> _WORK INSTRUCTION_
Give back the full listing that follows exactly as it reads.

[Start of Attachment]

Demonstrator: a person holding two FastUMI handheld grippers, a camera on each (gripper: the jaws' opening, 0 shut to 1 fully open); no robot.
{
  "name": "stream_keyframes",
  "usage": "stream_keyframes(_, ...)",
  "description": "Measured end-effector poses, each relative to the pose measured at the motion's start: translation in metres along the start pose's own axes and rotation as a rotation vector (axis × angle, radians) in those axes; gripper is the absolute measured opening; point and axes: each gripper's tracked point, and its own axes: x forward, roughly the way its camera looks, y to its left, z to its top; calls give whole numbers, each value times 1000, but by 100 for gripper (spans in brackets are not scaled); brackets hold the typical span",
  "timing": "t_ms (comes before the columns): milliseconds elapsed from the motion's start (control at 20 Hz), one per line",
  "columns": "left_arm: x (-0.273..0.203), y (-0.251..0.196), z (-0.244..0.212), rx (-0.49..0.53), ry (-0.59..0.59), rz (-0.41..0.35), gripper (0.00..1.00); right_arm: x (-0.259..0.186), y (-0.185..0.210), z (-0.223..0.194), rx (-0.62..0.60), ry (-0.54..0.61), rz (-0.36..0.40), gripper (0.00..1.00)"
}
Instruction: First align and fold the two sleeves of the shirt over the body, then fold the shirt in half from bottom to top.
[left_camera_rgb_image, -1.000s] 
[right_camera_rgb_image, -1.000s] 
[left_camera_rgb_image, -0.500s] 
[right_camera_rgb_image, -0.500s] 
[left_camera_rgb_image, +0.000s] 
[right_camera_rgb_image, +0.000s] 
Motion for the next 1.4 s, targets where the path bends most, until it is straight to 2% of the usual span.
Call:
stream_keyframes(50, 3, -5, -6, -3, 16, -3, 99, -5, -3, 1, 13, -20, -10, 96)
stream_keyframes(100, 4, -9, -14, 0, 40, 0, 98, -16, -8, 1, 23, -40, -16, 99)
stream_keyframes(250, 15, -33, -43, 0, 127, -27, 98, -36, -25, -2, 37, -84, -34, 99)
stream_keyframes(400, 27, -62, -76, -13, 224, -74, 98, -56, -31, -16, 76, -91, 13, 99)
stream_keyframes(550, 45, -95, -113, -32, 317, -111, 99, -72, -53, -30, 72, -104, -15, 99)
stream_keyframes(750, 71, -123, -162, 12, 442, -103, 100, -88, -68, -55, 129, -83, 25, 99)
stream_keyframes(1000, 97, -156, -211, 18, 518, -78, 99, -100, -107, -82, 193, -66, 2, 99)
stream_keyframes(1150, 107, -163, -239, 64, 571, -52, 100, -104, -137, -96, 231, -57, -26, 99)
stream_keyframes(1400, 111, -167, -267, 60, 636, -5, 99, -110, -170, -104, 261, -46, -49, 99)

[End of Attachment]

> _REPLY_
Demonstrator: a person holding two FastUMI handheld grippers, a camera on each (gripper: the jaws' opening, 0 shut to 1 fully open); no robot.
{
  "name": "stream_keyframes",
  "usage": "stream_keyframes(_, ...)",
  "description": "Measured end-effector poses, each relative to the pose measured at the motion's start: translation in metres along the start pose's own axes and rotation as a rotation vector (axis × angle, radians) in those axes; gripper is the absolute measured opening; point and axes: each gripper's tracked point, and its own axes: x forward, roughly the way its camera looks, y to its left, z to its top; calls give whole numbers, each value times 1000, but by 100 for gripper (spans in brackets are not scaled); brackets hold the typical span",
  "timing": "t_ms (comes before the columns): milliseconds elapsed from the motion's start (control at 20 Hz), one per line",
  "columns": "left_arm: x (-0.273..0.203), y (-0.251..0.196), z (-0.244..0.212), rx (-0.49..0.53), ry (-0.59..0.59), rz (-0.41..0.35), gripper (0.00..1.00); right_arm: x (-0.259..0.186), y (-0.185..0.210), z (-0.223..0.194), rx (-0.62..0.60), ry (-0.54..0.61), rz (-0.36..0.40), gripper (0.00..1.00)"
}
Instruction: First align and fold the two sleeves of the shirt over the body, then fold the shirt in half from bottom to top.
[left_camera_rgb_image, -1.000s] 
[right_camera_rgb_image, -1.000s] 
[left_camera_rgb_image, -0.500s] 
[right_camera_rgb_image, -0.500s] 
[left_camera_rgb_image, +0.000s] 
[right_camera_rgb_image, +0.000s] 
Motion for the next 1.4 s, targets where the path bends most, until it is straight to 2% of the usual span.
Call:
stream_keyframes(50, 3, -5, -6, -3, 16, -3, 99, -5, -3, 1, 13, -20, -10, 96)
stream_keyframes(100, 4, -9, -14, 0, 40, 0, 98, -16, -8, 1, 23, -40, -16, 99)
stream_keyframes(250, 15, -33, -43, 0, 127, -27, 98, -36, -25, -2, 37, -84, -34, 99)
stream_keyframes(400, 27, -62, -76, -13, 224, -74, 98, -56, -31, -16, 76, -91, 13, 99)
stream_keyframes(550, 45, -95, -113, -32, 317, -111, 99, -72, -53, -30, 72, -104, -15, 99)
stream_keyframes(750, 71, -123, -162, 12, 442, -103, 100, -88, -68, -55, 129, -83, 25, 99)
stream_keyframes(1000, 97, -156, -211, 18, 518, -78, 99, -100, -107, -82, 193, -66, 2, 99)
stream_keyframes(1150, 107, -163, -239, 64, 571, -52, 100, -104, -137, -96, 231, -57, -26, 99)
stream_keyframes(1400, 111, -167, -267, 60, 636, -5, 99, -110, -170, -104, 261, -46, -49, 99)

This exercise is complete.